What the exercise asks - After finding the line with "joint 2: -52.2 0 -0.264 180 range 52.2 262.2" in the data below, set down exactly each line through the one with "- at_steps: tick", inclusive, and stop there.

== Given entries

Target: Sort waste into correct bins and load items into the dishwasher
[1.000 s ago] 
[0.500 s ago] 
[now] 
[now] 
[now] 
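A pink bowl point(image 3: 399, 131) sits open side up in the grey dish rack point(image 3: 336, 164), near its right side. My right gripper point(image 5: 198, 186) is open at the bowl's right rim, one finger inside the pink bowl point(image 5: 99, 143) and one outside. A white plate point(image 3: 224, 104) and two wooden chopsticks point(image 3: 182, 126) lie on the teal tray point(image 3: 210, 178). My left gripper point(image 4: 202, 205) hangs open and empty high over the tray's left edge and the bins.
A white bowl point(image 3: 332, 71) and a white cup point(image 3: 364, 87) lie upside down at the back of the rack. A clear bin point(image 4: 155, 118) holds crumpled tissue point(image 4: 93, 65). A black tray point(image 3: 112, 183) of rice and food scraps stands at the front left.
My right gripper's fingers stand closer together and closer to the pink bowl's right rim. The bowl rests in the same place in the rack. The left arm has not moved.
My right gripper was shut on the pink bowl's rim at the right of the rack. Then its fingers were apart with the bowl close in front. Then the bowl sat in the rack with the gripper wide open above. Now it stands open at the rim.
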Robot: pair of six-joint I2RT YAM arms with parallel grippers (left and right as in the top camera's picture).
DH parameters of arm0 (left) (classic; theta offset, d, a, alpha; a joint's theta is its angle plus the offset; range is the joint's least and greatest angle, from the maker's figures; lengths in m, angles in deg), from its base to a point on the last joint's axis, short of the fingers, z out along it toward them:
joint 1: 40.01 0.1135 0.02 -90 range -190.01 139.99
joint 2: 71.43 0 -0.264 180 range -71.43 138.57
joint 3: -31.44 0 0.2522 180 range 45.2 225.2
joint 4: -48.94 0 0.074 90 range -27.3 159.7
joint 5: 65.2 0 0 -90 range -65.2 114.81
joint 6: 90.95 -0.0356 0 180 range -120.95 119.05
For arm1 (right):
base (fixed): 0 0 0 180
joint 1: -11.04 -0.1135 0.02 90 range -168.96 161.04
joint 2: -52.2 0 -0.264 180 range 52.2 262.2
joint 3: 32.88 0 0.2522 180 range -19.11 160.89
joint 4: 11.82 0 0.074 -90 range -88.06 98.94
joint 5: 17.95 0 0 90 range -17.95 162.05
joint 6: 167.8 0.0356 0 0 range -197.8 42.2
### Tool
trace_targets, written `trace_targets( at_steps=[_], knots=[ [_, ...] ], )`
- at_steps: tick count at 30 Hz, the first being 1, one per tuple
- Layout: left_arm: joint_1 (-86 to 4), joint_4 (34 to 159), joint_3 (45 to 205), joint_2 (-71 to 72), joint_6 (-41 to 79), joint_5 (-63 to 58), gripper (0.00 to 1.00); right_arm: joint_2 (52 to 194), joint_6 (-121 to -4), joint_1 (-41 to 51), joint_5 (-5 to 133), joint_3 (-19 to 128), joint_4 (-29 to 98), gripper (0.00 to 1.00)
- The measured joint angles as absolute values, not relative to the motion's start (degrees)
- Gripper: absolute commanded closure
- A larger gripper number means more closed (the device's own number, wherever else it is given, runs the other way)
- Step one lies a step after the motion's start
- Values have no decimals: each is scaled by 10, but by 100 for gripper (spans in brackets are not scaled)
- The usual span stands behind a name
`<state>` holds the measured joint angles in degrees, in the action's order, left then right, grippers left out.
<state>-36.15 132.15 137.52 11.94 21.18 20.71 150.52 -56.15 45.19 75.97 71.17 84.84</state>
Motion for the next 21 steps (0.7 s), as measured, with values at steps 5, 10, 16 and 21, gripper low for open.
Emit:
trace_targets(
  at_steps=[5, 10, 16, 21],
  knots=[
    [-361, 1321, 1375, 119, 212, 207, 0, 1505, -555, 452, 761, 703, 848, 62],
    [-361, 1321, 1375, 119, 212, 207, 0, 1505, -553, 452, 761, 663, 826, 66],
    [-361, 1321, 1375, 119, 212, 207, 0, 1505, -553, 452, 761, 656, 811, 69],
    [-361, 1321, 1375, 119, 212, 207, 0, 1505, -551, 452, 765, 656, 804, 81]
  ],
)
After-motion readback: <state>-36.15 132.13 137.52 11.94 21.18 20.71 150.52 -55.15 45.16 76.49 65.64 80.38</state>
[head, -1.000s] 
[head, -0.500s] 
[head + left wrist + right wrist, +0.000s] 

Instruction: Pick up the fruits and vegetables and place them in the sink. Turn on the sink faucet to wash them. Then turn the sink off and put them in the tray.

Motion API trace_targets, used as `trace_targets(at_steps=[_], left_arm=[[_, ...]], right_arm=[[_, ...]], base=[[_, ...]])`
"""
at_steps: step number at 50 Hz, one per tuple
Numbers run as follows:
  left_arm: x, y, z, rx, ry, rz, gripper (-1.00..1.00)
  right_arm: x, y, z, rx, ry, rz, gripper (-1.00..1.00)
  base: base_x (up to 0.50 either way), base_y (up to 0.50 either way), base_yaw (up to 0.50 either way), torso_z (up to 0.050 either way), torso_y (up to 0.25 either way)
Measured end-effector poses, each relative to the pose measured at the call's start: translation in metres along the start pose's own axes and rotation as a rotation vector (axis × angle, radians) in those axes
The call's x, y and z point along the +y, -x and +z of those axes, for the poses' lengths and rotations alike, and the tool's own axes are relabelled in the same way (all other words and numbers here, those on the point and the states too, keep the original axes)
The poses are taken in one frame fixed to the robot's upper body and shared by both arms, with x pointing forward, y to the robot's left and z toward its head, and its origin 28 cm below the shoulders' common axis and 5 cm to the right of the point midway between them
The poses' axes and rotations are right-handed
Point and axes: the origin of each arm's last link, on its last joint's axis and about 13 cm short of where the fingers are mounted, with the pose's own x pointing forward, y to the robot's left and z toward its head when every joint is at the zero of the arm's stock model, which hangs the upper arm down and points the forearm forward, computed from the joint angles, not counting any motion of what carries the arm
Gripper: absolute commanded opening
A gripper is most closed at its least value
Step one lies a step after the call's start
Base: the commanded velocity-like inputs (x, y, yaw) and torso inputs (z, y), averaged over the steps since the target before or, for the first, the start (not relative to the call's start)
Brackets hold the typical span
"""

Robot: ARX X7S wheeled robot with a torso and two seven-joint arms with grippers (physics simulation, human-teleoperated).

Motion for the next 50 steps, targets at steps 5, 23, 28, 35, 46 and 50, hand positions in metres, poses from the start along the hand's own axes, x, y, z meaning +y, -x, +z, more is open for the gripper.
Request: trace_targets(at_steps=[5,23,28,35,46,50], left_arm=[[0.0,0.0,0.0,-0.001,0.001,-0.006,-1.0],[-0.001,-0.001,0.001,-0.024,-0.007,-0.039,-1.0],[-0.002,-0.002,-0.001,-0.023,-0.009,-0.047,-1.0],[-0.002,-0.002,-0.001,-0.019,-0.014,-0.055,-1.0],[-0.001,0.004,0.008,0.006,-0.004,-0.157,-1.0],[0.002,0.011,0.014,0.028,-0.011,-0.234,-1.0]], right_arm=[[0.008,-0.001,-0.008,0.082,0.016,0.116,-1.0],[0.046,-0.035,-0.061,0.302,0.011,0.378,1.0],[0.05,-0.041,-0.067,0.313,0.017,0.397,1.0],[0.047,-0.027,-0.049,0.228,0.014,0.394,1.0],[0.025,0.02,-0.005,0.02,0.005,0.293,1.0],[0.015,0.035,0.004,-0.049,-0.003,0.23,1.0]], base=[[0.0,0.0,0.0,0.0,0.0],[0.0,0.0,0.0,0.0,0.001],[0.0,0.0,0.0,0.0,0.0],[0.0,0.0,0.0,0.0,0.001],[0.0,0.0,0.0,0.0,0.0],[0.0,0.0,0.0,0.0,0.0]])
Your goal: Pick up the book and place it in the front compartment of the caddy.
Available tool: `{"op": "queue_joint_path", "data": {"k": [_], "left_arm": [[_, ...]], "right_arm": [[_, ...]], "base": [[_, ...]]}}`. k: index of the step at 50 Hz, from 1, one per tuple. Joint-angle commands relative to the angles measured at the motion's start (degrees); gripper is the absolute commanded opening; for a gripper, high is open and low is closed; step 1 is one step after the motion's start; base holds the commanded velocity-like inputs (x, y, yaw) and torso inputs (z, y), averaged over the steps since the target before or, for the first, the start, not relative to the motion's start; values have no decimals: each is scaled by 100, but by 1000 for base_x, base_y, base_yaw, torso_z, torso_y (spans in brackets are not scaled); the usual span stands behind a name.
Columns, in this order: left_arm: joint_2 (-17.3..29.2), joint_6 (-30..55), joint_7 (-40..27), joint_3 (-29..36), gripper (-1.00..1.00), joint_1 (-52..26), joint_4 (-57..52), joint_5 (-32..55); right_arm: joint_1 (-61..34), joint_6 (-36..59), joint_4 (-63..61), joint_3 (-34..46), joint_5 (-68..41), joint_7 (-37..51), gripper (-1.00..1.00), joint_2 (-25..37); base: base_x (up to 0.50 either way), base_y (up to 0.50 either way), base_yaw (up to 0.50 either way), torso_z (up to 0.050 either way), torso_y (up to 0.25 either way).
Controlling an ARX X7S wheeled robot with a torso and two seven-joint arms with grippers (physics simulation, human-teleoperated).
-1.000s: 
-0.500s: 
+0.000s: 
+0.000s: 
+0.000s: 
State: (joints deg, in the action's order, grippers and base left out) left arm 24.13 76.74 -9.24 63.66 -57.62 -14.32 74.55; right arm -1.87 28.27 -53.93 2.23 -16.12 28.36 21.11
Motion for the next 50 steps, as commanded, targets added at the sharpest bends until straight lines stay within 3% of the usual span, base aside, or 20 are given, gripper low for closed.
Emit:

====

Expected answer -
joint 2: -52.2 0 -0.264 180 range 52.2 262.2
joint 3: 32.88 0 0.2522 180 range -19.11 160.89
joint 4: 11.82 0 0.074 -90 range -88.06 98.94
joint 5: 17.95 0 0 90 range -17.95 162.05
joint 6: 167.8 0.0356 0 0 range -197.8 42.2
### Tool
trace_targets, written `trace_targets( at_steps=[_], knots=[ [_, ...] ], )`
- at_steps: tick count at 30 Hz, the first being 1, one per tuple

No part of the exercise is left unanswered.